Play on the Street!

Did you see BBC Breakfast this morning? Today (at 6:52, repeated about hourly) Susannah and John Maguire are asking whether our kids play out in the streets, or if you wish they did? Did you?

Illustrating the piece are shots of the ground breaking Bristol’s Playing Out Project, where streets can close regularly after school. Amy and Alice had a front page feature in last week’s Guardian:

Reclaiming the streets for kids

Two Bristol mothers have decided it’s time to banish traffic from their road and replace it with scooters, skateboards, hopscotch and bikes

Alice and Amy, photo from the Guardian

Four year old Isobel is sitting on the kerb with her friend Amelie. The girls eat their ice lollies and chat, dollies and scooters lying in the street beside them. Isabel’s baby brother Hugo is napping nearby in his buggy. A gang of boys comes whizzing down the road in a mass of scooters, skateboards and bikes. They deftly dodge another cluster of children, ranging in age from toddlers to pre-teens, who are busy chalking up hopscotch on the road.

It may sound like a rose–tinted scene from a bygone era, but this is a weekday afternoon in a Bristol city centre street.


The article goes on to describe the brilliantly simple model they use, supported by the Deputy Leader of the council Cllr Jon Rogers, where streets are issued ‘Temporary Play Street Orders’.

You can find out more – and see videos of the project in action – at, or contact Alice through Twitter.

On the BBC piece it was great to hear from the group of Hackney mums who want their street to close more often, having enjoyed the last two street parties. But normally, in London, streets can only close once a year – I look forward to hearing what happens next!

So would this work where you are?

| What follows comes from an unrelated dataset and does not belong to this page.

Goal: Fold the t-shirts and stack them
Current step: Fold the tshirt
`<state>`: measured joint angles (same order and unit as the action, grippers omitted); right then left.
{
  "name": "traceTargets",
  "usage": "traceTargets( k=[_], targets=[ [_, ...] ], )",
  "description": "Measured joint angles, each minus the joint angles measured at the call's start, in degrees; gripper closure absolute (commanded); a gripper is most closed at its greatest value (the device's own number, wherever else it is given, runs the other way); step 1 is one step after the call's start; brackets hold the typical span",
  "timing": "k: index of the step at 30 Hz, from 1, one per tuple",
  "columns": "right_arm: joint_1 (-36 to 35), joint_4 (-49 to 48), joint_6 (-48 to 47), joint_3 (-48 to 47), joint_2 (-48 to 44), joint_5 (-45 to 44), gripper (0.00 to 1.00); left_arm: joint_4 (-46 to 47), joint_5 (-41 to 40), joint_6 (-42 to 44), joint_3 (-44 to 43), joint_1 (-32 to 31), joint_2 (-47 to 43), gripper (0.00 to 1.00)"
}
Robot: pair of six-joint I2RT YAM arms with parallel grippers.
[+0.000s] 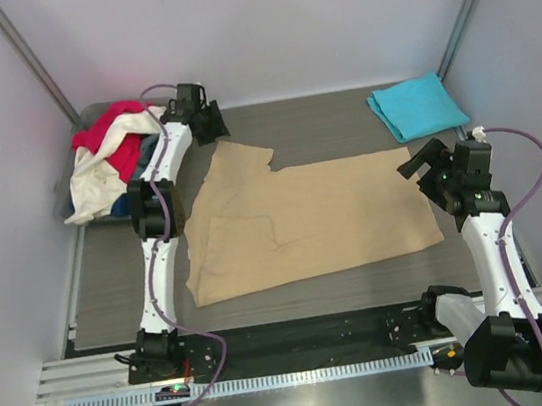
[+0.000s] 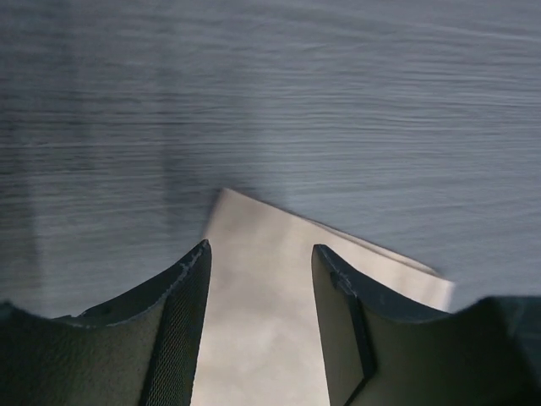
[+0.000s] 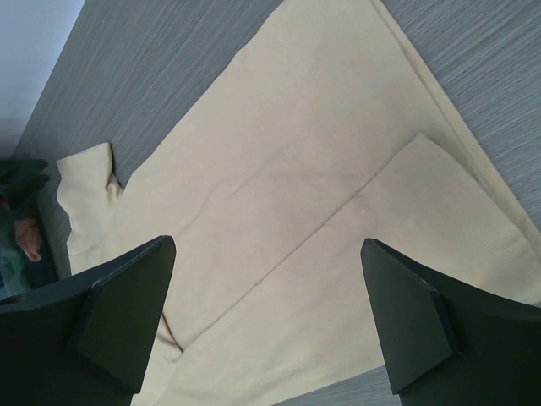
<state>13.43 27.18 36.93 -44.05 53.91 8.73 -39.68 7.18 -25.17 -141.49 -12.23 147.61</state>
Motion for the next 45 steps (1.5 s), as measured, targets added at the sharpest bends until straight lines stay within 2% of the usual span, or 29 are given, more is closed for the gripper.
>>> traceTargets(
  k=[3,8,16,19,21,24,25,31,37,43,45],
  targets=[
    [-0.5,-0.15,-0.39,0.31,-0.33,0.9,0.02,0.9,2.38,-1.33,0.04,1.97,4.81,0.49],
    [-0.94,-0.13,-1.03,1.46,0.02,1.07,0.02,4.5,6.43,-4.37,-2.21,4.37,6.78,0.51],
    [-1.03,-0.28,-1.09,1.53,2.99,0.83,0.02,9.73,8.35,-5.84,0.76,2.91,6.64,0.53],
    [-1.07,-0.57,-1.09,1.53,3.04,0.61,0.02,9.86,8.04,-6.05,1.07,1.66,6.62,0.61],
    [-1.07,-0.74,-1.09,1.53,3.19,0.37,0.02,9.97,7.34,-6.27,1.46,0.94,6.51,0.7],
    [-1.36,-1.64,-1.14,1.53,4.68,0.04,0.02,10.16,5.9,-6.14,2.58,0.42,6.1,0.86],
    [-1.57,-2.14,-1.22,1.53,5.73,-0.22,0.02,10.21,5.46,-6.12,2.95,0.37,5.95,0.99],
    [-3.65,-3.98,-1.33,-0.83,18.84,-3.74,0.03,11.63,6.36,-5.95,4.85,0.98,5.4,1.0],
    [-5.86,-5.51,-1.55,-13.92,36.17,-10.82,0.04,14.58,11.02,-7.21,7.1,2.34,5.03,1.0],
    [-5.99,-6.34,-3.8,-30.08,52.5,-18.6,0.19,17.07,12.39,-7.52,9.53,2.69,4.22,1.0],
    [-5.97,-6.4,-4.46,-33.97,56.61,-20.46,0.27,17.2,12.81,-7.52,9.53,2.86,4.22,1.0]
  ],
)
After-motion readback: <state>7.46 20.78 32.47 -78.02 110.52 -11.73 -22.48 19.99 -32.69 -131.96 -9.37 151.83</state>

Or do you have other ideas about how to ensure children and young people have the freedom to play locally? Do let us know!

4 Responses to “Play on the Street!”
  1. Claire Colvine says:

    As well as the run of the countryside, I was lucky enough to have the run of my street growing up. Me and my two older brothers used to play with the other kids in the row – aged from me at six, to my older brother and the boy at number two at about eleven. We put on the ‘Street Olympics’ for our parents, played ‘Arrows’ around the neighbourhood, and rode our bikes like horses up and down the street. Cars were a feature and some of the older neighbours didn’t like our more boisterous play, but our parents trusted us to be aware of danger and to know when we had pushed things too far.
    As well as giving children today the opportunity to experience the joy of playing out where they live, regularly closing off streets for play sends an important message to planners, policy makers and the public about children’s’ stake in the public realm. Communities are too often built and developed from an adult perspective, and children too often chastised and moved on when they carve out pieces for themselves.
    As well as supporting and promoting all the amazing work happening in Bristol, London and elsewhere to reclaim the streets for play, another way to reinforce the message that children have the right to play is by getting involved in Playday on Wednesday 1 August. You could even have a street party and invite your friends, neighbours and local politicians to join in the fun and show them fist-hand the benefits of children playing out in their communities.
    You can find out more about Playday at

  2. nicola baird says:

    Well there are no legal rights – but in London a lot of streets are closed if they are near a football stadium. It makes sense for pop up play to happen in those streets run by local neighbourhood families???? nicola

    • Cath Prisk says:

      Hi Tim, Nicola, I couldn’t agree more. Over next few days hope to showcase what different people do in different places, but pop up play is so very far from the norm…

  3. Tim Gill says:

    More great coverage for Playing Out – how good is their project?! We need to build a campaign to change the laws in London so the capital’s residents have the same rights as everyone else.